In addition, for some products and services we sell, including retail displays and warehouse and logistics services, our ability to complete orders and earn revenues depends in part on the physical performance of services by our personnel at a specific location, such as a client retail location or one of our warehouses. Due to temporary travel restrictions imposed by various countries in Europe and elsewhere, including the Czech Republic where our retail displays business is based, we may face delays in our ability to complete retail display installations for some clients.
Moreover, we have historically relied on in-person selling efforts by our sales executives to secure long-term client contracts. In the short-term, precautionary measures taken by many companies around the world to limit in-person workplace contact in order to reduce the potential for employee exposure to COVID-19 could extend the time required to secure new client contracts.
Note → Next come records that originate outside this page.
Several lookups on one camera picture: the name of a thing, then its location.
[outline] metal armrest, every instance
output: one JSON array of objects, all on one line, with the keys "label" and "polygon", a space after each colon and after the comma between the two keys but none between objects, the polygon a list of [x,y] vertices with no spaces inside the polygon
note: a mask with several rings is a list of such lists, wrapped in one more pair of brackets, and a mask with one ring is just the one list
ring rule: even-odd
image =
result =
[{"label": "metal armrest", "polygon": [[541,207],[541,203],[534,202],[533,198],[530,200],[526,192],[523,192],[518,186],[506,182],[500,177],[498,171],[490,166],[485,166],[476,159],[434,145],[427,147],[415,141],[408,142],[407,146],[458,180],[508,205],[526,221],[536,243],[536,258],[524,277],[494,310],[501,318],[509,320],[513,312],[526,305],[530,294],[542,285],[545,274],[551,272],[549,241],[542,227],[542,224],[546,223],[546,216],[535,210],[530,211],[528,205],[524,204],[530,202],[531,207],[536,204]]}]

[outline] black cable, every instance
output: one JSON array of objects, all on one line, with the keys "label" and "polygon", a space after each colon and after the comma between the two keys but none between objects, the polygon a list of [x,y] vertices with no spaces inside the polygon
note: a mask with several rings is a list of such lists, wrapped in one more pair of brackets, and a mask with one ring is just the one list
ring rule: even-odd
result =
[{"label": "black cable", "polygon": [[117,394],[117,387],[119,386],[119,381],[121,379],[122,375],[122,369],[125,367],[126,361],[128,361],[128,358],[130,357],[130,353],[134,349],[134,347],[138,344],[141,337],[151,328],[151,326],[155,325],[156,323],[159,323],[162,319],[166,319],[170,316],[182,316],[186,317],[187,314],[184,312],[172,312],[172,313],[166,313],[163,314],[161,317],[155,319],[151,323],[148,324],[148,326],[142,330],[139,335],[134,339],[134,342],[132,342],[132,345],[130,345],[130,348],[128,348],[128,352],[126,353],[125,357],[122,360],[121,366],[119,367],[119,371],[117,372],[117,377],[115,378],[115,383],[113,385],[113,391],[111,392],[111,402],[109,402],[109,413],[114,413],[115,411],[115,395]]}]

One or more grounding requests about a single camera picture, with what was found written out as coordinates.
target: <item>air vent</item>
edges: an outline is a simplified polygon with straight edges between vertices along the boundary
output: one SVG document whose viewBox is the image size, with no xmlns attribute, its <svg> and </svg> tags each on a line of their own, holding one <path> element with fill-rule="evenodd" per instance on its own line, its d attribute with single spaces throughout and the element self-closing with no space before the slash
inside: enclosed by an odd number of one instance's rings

As of May 8, 2020, we had $62.7 million of undrawn availability under our asset-backed loan facility. In order to ensure adequate liquidity under a range of economic scenarios, we are currently evaluating the possibility of securing additional financing, which may include participation in lending programs established under the Coronavirus Aid, Relief, and Economic Security Act. There can be no assurance that our current availability will be sufficient to provide adequate liquidity or that additional financing will be secured on acceptable terms or at all.
If our business is materially affected by the recent outbreak of COVID-19, or by similar widespread outbreaks of contagious disease in the future, it could have a material adverse impact on our operating results or financial condition.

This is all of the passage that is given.